Print, exactly as given, each line of the data from the line containing "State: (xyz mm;" up to and including its last line.

### [AVAILABLE DATA]
= Beginning of Section =
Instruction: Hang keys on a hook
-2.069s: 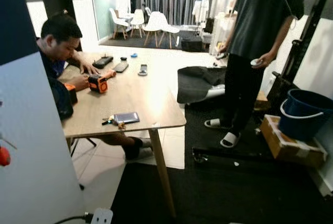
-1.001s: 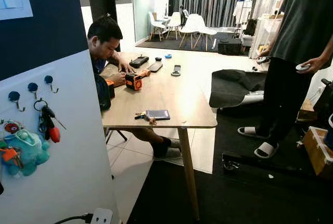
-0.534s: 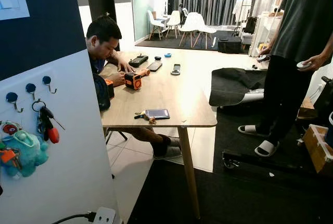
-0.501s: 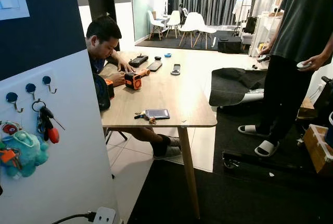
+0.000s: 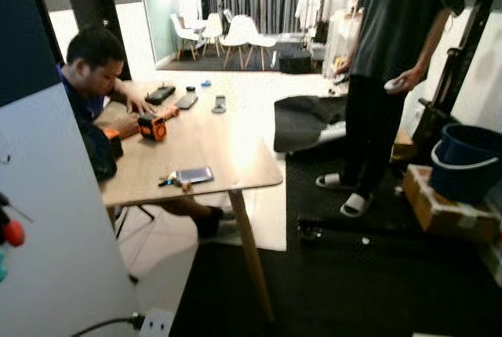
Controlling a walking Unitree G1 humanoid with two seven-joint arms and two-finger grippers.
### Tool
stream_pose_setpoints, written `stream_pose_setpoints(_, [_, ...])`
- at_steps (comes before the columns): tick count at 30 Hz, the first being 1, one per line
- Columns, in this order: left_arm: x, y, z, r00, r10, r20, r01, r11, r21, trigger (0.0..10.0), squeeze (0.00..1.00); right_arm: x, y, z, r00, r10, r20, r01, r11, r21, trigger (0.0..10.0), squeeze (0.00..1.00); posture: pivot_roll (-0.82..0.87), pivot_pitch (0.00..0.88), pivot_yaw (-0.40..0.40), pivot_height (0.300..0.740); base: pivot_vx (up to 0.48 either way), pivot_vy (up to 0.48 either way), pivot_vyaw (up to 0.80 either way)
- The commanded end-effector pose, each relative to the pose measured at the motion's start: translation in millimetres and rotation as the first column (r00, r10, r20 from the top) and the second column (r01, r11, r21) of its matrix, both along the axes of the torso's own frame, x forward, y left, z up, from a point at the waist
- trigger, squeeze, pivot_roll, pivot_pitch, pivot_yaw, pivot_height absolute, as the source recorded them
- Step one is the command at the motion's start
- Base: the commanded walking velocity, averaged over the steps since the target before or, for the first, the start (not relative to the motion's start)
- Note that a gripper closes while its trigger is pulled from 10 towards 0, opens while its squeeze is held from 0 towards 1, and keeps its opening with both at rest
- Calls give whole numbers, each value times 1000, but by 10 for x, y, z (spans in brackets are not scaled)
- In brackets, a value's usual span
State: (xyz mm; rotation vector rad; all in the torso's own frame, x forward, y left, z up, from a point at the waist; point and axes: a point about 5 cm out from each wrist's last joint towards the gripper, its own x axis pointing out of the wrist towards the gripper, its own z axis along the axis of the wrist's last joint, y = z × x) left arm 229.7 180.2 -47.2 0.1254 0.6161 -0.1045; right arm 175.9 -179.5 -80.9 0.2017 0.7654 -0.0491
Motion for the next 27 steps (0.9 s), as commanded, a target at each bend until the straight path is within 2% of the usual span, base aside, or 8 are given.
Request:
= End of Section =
### [ANSWER SECTION]
State: (xyz mm; rotation vector rad; all in the torso's own frame, x forward, y left, z up, from a point at the waist; point and axes: a point about 5 cm out from each wrist's last joint towards the gripper, its own x axis pointing out of the wrist towards the gripper, its own z axis along the axis of the wrist's last joint, y = z × x) left arm 229.7 180.2 -47.2 0.1254 0.6161 -0.1045; right arm 175.9 -179.5 -80.9 0.2017 0.7654 -0.0491
Motion for the next 27 steps (0.9 s), as commanded, a target at each bend until the straight path is within 2% of the usual span, base aside, or 8 are given.
Request:

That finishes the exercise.